Path: utzoo!utgpu!jarvis.csri.toronto.edu!cs.utexas.edu!swrinde!zaphod.mps.ohio-state.edu!unix.cis.pitt.edu!dsinc!syd
From: syd@DSI.COM (Syd Weinstein)
Newsgroups: comp.mail.elm
Subject: Re: Faster reading of mailboxes with indexing
Keywords: elm mailbox fast index feature
Message-ID: <1990Feb28.230830.9818@DSI.COM>
Date: 28 Feb 90 23:08:30 GMT
References: <1887@uniol.UUCP>
Reply-To: syd@DSI.COM
Distribution: comp
Organization: Datacomp Systems, Inc.  Huntingdon Valley, PA
Lines: 25

henseler@uniol.UUCP (Herwig Henseler) writes:

>When Un*x-mailers read a mailbox, they have to scan the whole file for
>"From_"-lines to detect the top of the messages. So does elm. I can hardly
>imagine a more uneffective way of achieving this aim! The mailbox format
>is old enough to overcome an improvement...

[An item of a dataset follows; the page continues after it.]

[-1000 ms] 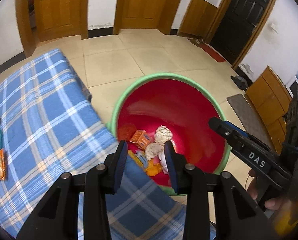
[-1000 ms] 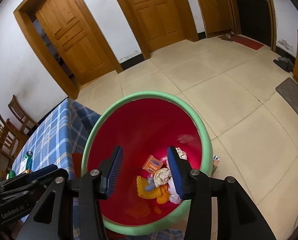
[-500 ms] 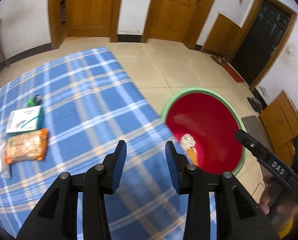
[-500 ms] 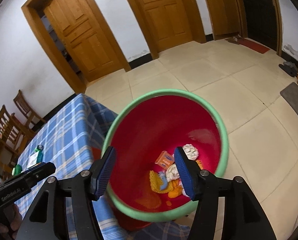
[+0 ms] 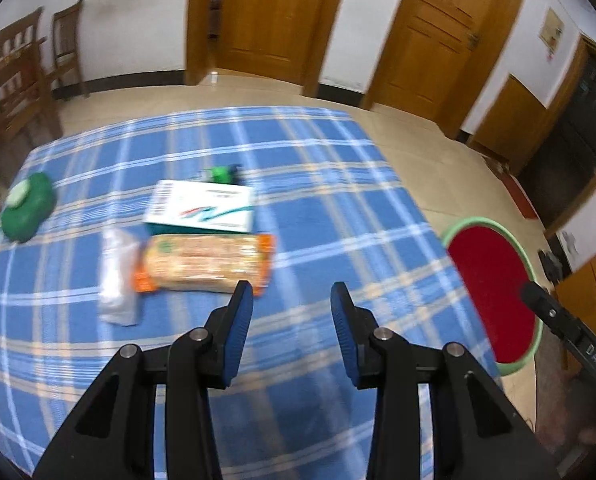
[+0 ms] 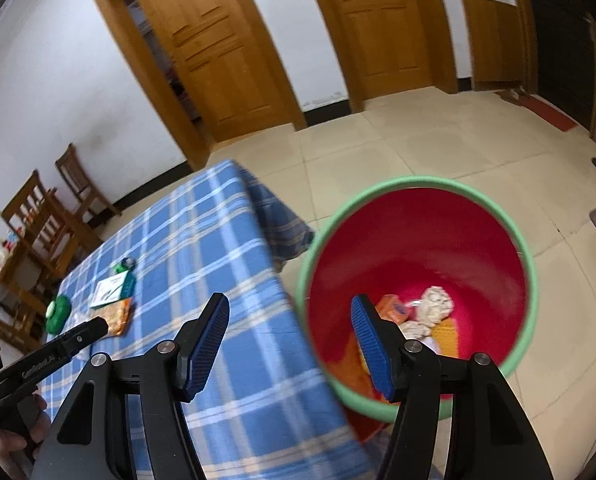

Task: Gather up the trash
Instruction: 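Move both grippers back over the table toward the clear plastic bag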

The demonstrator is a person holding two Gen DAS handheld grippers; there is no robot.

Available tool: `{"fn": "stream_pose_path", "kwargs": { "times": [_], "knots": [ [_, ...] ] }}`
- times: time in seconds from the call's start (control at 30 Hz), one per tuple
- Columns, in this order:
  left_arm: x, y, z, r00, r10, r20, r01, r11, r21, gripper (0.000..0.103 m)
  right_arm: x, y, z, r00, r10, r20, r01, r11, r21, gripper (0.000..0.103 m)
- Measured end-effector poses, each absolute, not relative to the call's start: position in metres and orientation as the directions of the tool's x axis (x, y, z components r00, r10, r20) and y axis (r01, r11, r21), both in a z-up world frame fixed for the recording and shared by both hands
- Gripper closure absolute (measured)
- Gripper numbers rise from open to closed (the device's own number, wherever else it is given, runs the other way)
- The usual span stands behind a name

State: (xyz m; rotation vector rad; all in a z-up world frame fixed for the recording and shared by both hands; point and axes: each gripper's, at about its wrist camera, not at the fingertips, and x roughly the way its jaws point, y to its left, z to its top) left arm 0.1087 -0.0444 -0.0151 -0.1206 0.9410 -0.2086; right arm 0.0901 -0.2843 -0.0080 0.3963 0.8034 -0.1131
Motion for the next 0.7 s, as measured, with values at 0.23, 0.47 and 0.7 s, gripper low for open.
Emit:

>Idea: Why not index this positions in a second file, so that only this
>      file (with seek-positions for every "From_"-line together with the
>      "From:"-entry, the "Subject:"-line and the total amount of lines)
>      has to be scanned to build the internal tables for elm. This will be
>      _much_ faster !
This was discusses a while back in the development group.  Two proposals
were considered, one imbed the index in the file itself as a fake pseudo
message, the second was to use a seperate file, with the sub ideas
of one file per user or one file per mail file.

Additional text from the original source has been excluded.